Look through the records below and collect all lines that hold the string "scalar".

» **DATA IN THIS EXERCISE**:
☆ ☆ ☆

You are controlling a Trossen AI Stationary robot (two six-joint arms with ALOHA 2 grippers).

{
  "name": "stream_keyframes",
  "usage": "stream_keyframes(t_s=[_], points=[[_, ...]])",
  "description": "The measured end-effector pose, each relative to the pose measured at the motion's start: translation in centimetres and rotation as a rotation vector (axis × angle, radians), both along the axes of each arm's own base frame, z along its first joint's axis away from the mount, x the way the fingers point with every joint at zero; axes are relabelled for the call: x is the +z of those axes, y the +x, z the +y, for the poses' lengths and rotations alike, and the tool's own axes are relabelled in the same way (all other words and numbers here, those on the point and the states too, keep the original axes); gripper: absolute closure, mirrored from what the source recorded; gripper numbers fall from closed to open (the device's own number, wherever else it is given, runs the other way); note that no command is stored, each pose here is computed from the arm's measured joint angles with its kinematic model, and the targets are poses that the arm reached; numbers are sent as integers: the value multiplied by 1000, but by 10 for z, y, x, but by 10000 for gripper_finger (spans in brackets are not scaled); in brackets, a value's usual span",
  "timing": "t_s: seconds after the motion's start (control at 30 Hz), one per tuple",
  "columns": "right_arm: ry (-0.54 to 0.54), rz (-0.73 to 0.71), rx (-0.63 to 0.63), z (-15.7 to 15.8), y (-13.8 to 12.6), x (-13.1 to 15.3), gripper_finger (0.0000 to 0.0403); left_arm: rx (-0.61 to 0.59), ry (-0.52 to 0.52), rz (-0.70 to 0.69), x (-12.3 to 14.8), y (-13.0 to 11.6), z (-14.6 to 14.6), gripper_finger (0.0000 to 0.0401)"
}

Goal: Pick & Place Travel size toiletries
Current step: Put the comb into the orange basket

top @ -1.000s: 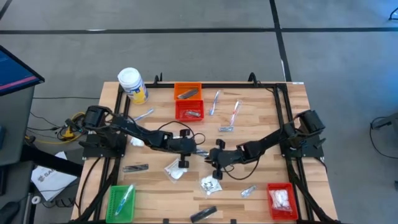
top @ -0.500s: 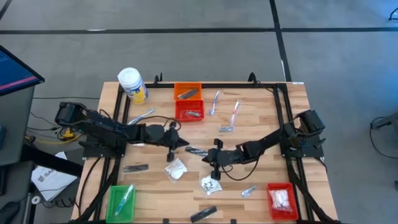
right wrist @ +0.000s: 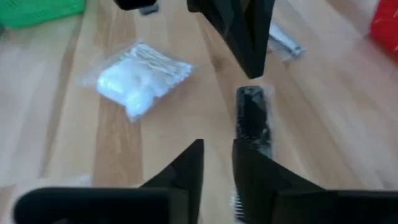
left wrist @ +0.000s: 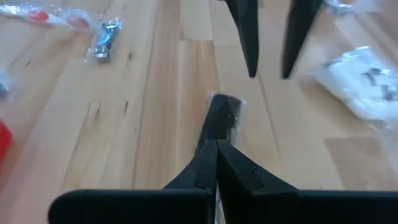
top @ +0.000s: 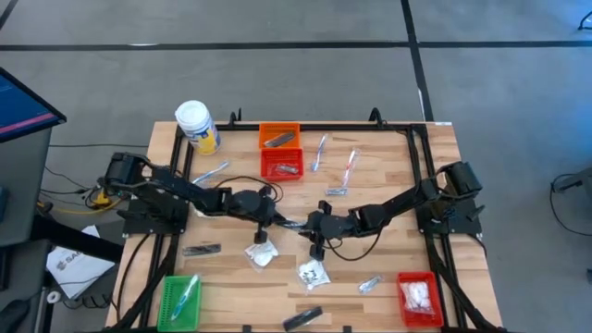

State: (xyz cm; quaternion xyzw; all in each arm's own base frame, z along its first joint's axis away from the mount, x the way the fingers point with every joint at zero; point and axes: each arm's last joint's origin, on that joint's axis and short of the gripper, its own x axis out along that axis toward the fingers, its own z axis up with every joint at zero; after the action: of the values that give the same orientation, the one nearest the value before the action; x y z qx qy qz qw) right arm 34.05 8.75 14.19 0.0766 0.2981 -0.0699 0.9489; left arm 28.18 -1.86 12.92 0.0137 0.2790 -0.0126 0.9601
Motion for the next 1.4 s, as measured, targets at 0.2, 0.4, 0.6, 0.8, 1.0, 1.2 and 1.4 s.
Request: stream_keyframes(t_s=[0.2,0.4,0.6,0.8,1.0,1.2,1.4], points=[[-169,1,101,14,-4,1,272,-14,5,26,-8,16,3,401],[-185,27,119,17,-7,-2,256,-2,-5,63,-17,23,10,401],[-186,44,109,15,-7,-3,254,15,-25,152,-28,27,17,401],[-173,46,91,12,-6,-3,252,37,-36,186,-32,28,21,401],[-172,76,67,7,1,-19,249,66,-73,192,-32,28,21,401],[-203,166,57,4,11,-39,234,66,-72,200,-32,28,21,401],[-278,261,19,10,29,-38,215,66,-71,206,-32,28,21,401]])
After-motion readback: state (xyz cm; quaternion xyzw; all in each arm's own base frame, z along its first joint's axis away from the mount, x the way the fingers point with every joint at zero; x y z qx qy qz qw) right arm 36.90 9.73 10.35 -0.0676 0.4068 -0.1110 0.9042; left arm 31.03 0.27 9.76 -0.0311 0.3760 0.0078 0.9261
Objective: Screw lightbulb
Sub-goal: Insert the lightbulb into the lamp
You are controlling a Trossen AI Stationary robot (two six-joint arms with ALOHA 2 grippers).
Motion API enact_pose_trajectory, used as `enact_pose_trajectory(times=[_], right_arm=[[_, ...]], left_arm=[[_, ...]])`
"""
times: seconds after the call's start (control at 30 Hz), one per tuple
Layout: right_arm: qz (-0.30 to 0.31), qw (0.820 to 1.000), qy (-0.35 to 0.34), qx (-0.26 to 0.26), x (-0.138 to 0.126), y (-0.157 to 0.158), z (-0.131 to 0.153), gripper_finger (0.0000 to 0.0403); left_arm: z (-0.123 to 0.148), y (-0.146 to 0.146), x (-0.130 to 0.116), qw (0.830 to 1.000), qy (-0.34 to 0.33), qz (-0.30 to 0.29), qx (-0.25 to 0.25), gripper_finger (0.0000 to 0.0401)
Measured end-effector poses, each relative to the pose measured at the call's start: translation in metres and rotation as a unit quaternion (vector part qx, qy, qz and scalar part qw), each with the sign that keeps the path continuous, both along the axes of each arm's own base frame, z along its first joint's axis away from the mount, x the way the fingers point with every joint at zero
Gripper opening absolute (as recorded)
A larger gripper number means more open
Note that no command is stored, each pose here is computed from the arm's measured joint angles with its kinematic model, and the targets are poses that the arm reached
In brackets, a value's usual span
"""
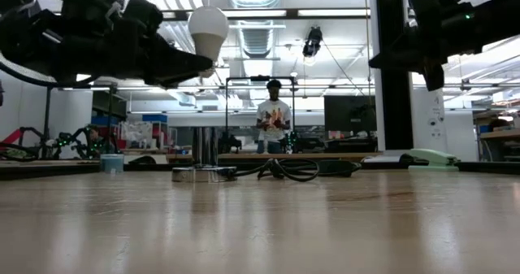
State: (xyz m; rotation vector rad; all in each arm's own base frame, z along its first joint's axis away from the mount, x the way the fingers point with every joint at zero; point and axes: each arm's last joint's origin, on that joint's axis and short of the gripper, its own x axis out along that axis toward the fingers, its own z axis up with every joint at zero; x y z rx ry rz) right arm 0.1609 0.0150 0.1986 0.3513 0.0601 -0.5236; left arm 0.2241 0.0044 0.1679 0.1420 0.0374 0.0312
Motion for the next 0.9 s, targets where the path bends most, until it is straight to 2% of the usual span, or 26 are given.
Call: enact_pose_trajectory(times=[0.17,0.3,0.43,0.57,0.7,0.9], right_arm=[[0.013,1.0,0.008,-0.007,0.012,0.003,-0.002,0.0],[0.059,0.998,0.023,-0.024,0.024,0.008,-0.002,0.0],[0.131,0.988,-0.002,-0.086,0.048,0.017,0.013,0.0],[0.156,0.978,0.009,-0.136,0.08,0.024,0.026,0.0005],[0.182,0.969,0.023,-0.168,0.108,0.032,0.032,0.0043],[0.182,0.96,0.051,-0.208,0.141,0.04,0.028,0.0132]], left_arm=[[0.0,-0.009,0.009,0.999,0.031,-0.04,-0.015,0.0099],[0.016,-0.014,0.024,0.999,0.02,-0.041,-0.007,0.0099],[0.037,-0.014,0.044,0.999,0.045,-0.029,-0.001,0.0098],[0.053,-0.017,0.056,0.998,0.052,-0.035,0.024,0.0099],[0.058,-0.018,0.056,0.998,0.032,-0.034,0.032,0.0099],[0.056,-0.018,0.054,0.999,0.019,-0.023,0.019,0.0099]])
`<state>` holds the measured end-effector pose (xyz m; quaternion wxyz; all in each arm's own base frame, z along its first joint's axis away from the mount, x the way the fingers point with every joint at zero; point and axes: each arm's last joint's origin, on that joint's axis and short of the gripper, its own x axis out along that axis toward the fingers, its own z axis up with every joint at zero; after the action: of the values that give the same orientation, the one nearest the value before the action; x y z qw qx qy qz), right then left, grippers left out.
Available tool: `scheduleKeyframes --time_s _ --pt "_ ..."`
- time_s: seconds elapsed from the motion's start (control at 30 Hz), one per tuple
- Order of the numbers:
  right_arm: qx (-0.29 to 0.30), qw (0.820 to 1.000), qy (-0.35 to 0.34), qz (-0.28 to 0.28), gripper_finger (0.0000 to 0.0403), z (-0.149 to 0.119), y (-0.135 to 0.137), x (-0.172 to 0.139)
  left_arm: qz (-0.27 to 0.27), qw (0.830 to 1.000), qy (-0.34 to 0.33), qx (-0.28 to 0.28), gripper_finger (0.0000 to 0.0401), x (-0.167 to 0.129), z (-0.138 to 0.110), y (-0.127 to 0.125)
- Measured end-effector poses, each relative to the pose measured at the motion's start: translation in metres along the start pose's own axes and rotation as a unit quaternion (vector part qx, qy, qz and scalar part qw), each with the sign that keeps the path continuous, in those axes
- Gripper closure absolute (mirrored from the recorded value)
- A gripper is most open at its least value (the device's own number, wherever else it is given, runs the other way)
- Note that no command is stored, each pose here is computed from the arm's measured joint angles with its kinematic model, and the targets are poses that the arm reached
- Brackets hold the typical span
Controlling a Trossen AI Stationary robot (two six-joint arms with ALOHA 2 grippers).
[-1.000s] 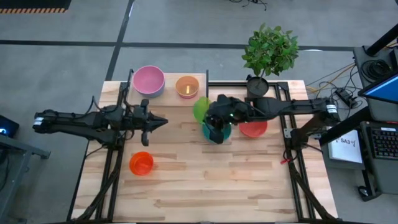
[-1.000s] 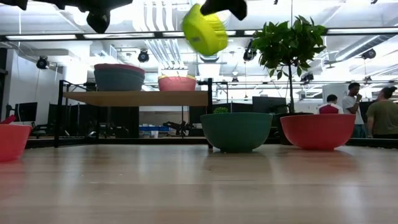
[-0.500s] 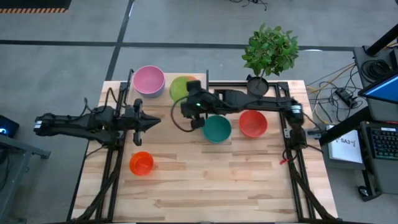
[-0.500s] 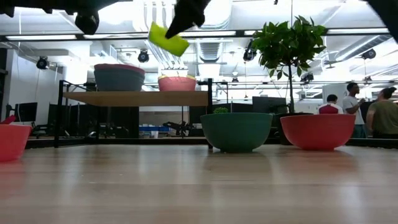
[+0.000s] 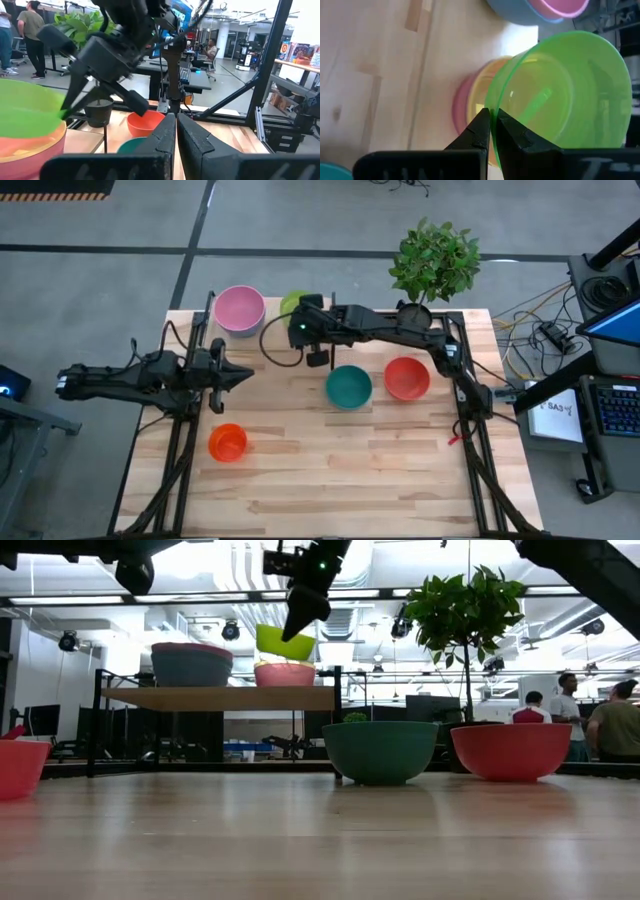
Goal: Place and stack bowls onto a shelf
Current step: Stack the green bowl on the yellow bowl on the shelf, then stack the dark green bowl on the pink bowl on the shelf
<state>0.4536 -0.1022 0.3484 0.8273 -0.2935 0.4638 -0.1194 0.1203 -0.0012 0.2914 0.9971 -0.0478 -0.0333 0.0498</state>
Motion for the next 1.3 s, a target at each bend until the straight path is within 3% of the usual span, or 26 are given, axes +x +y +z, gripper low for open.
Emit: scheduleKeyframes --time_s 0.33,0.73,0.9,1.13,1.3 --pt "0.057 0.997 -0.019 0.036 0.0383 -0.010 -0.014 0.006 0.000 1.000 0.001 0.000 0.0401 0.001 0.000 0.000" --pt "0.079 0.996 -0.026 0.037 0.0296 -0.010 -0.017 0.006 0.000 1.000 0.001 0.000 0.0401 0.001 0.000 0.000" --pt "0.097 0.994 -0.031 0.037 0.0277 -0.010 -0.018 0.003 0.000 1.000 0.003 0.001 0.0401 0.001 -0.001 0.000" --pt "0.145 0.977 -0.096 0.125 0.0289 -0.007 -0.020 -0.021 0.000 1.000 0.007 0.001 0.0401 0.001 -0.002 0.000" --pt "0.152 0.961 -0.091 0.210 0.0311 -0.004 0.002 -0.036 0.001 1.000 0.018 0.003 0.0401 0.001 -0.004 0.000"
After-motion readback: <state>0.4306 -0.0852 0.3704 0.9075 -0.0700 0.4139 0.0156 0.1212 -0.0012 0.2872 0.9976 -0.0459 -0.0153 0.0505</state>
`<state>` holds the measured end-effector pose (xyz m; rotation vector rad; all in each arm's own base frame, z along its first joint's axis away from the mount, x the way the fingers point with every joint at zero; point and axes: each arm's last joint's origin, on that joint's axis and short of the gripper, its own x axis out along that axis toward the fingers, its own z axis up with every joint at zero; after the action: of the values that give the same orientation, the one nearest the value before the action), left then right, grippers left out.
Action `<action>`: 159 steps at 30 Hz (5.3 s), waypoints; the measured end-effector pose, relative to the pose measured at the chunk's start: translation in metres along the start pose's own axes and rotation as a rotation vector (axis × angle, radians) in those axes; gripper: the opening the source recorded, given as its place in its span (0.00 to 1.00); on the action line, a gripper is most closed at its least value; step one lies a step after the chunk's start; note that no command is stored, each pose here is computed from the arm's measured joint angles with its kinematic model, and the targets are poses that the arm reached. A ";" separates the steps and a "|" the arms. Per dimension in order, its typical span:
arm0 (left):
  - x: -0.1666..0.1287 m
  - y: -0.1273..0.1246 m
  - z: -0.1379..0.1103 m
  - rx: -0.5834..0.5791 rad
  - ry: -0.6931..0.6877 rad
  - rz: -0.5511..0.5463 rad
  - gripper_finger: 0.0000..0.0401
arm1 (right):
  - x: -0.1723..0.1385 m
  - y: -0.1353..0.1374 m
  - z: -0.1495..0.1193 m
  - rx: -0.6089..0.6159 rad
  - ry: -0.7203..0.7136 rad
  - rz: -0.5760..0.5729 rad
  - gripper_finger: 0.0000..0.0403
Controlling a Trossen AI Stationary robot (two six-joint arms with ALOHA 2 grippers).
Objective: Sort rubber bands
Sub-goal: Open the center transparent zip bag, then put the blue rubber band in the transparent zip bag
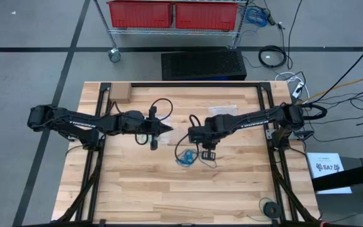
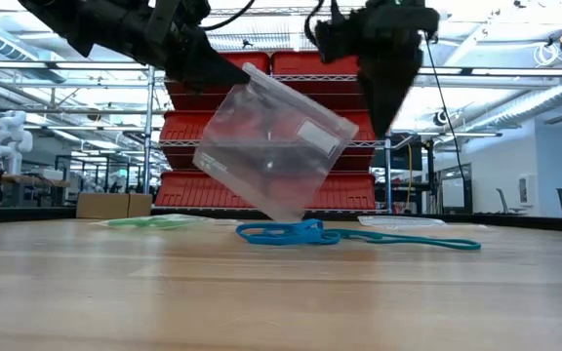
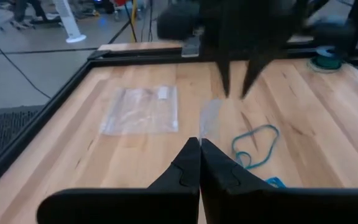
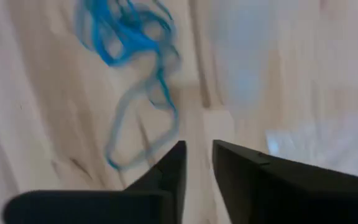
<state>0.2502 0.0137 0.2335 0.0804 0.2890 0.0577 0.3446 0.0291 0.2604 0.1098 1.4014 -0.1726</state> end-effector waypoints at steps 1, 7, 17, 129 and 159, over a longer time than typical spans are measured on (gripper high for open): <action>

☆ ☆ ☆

» **YOUR RESPONSE**:
Measured end-effector poses, each relative to the pose measured at the call's start: translation in metres and rotation as a unit quaternion (vector part qx, qy, qz and scalar part qw), each with the sign that keeps the path continuous, both along the axes of each arm's own base frame, z along its first joint's axis away from the mount, x the way the fingers point with every joint at zero
- Measured end-effector poses, each relative to the pose measured at the motion's start: translation in metres along the start pose's own axes and rotation as a unit quaternion (vector part qx, qy, qz and scalar part qw), each with the sign that keeps the path continuous, in those axes

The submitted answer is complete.